Audrey Vanderslice

"Exeter will always live within us."
As class of 2020 president, Audrey Vanderslice ’20 knew she’d be addressing her peers at their June commencement. What neither she nor anyone else anticipated was that she’d be orating from her grandparents’ living room on Cape Cod, backlit by her dad’s bike light, her phone propped on a ladder and a Lion flag pinned to the wall. Nor did she anticipate speaking in the context of what she describes as “a world on fire: a world lit by not only this global pandemic, but racial injustice, widening socioeconomic disparities, a health-care system pushed to the brink, climate change, and countless other domestic and international dilemmas.”
It’s a dystopian picture, but Vanderslice defies despair.

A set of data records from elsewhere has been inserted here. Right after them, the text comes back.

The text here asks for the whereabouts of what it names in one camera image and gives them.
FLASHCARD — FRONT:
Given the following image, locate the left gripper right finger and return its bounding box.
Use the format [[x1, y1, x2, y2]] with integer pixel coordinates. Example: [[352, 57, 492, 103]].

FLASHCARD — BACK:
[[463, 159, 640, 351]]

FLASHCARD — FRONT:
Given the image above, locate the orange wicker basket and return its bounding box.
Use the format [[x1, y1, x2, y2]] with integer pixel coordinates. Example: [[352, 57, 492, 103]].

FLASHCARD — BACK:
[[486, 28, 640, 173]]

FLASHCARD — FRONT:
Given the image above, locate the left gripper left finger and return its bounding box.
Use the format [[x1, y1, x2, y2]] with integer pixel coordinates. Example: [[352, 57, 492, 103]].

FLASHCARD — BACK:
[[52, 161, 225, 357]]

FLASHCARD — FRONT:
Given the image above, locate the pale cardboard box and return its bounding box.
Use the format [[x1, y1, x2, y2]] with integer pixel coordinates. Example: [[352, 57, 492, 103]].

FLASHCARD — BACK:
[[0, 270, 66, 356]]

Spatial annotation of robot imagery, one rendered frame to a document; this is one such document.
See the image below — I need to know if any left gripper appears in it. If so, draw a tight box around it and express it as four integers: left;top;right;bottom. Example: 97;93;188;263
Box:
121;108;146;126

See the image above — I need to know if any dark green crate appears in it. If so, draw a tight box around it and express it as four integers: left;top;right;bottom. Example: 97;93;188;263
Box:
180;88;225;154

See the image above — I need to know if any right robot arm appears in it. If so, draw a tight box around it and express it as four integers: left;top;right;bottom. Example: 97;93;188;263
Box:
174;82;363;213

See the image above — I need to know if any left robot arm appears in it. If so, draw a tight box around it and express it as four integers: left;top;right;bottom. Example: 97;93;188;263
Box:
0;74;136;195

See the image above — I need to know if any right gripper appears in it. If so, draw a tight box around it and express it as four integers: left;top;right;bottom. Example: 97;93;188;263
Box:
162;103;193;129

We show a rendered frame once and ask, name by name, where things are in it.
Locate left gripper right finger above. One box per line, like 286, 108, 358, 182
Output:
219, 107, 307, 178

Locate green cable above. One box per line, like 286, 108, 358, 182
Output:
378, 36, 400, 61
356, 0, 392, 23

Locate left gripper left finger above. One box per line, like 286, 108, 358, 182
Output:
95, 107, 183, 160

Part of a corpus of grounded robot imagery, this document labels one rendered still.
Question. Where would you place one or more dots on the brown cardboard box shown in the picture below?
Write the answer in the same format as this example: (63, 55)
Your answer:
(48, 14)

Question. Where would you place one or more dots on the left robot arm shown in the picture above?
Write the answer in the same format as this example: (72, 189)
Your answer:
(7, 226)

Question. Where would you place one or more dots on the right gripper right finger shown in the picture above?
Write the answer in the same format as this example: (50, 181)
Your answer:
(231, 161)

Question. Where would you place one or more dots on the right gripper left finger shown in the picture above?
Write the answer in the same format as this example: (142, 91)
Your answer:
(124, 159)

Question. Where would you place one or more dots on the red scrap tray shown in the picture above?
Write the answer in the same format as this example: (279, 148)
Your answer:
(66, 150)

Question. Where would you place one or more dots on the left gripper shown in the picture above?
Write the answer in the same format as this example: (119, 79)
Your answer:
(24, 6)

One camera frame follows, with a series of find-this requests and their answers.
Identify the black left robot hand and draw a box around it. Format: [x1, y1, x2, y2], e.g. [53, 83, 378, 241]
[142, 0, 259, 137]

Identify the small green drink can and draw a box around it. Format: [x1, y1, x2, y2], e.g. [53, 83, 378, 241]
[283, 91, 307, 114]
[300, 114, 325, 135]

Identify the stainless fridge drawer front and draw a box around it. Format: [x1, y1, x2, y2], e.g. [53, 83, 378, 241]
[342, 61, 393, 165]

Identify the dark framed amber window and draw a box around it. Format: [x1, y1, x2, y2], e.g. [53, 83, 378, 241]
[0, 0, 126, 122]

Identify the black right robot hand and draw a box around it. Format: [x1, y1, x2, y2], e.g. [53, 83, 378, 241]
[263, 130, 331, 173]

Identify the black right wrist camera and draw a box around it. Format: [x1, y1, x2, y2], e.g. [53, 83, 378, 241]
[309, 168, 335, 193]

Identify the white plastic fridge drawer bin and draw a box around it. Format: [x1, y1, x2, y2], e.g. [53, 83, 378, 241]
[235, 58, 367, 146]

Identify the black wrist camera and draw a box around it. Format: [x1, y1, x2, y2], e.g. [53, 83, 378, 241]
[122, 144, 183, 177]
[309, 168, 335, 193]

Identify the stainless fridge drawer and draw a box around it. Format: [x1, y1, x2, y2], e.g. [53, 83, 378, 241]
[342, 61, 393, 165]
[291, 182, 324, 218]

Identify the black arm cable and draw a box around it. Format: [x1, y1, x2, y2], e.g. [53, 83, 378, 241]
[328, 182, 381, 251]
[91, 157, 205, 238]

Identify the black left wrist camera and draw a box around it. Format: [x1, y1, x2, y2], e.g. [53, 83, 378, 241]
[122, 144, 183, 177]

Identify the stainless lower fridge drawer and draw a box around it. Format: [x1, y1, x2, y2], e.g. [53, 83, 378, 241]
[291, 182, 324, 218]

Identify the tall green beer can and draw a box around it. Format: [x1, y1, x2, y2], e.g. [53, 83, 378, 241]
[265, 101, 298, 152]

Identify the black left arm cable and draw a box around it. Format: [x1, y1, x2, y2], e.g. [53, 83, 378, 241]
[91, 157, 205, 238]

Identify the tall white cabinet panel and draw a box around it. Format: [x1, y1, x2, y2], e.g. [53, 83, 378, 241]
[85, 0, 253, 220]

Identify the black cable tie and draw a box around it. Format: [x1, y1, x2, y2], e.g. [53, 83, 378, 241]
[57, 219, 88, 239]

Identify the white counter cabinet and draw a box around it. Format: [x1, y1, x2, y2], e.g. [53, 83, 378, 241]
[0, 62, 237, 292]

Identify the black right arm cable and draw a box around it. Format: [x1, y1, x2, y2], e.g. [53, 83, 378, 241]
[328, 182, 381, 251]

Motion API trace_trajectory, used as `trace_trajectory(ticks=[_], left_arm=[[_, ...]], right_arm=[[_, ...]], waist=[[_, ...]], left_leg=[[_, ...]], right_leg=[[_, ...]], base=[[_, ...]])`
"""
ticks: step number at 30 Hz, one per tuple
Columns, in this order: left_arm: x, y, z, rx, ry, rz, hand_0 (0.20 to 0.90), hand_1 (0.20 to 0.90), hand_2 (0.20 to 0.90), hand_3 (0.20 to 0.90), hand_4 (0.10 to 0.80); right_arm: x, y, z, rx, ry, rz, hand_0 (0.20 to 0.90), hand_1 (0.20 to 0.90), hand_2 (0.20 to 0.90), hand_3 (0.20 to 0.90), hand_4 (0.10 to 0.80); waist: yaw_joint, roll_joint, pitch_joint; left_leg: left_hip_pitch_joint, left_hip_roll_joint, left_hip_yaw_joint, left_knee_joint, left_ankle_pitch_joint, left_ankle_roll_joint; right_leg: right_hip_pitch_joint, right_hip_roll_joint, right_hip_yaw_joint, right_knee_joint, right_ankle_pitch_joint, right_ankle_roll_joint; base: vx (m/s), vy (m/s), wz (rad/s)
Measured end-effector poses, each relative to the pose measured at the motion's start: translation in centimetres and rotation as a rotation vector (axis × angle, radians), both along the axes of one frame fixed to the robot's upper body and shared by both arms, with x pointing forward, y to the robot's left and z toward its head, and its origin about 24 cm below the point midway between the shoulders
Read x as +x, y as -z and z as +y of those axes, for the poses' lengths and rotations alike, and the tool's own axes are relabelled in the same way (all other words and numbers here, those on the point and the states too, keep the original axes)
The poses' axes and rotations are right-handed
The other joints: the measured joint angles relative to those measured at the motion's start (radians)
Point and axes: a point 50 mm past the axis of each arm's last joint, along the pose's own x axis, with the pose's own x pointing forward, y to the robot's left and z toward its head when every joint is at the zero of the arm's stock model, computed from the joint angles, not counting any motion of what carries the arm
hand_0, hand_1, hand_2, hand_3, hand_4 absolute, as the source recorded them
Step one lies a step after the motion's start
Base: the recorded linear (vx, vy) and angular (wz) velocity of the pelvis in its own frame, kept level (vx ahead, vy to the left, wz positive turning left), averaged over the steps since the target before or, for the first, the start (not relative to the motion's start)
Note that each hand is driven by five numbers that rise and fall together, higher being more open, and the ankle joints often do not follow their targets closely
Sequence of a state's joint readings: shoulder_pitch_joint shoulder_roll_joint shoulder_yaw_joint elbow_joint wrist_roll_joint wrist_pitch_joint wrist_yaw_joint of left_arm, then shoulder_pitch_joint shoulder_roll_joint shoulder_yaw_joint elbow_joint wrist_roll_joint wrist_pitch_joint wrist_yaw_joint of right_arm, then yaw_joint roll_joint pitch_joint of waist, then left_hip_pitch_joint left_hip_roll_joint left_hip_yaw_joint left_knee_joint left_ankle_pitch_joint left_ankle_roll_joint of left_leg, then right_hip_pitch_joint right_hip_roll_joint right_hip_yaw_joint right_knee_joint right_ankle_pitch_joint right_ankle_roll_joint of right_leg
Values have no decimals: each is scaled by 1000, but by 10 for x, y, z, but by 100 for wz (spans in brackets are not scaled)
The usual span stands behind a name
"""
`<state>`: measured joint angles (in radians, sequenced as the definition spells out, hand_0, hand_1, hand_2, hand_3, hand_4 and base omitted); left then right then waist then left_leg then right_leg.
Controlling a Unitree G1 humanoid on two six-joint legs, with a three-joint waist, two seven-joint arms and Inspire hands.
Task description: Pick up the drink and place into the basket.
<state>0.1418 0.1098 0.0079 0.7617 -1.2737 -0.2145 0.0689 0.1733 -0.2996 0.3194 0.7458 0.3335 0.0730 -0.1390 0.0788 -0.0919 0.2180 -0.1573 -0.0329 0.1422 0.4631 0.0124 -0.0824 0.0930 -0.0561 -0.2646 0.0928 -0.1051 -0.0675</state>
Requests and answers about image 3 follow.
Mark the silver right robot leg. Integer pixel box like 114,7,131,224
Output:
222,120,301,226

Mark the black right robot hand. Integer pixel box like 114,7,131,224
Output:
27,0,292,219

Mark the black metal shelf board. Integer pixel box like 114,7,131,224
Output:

She focuses not on the negative, nor on her own accomplishments, but on collective successes. “I’ve never been prouder to be a member of Exeter’s class of 2020 than this spring,” she said in her commencement address. “Seeing everything my classmates accomplished [after being sent home] … was the perfect culmination of everything I’ve always loved and admired about this uniquely talented, brilliant and compassionate group.” She praises those classmates staffing food pantries, making masks and protesting the deaths of Black people at the hands of police. She extols classmates’ Instagram-documented, quarantine-era projects in painting, writing and cuisine, which, she says, “bring so much light to students’ days and ensure we stay connected from afar.” For her part, Vanderslice was a voting board member of the Exeter Relief Fund, which as of July 1 had distributed almost $7,500 to PEA students and families experiencing COVID-19-related financial struggles.
Vanderslice is impressed but unsurprised by her peers’ engagement. Exeter is “an academic and social community unlike any other,” she says, built on “discourse, relentless rigor, selfless collaboration and profound affection.” PEA graduates are equipped “not simply to defend ourselves against whatever life throws our way, but to positively change the new communities of which we will now become a part.”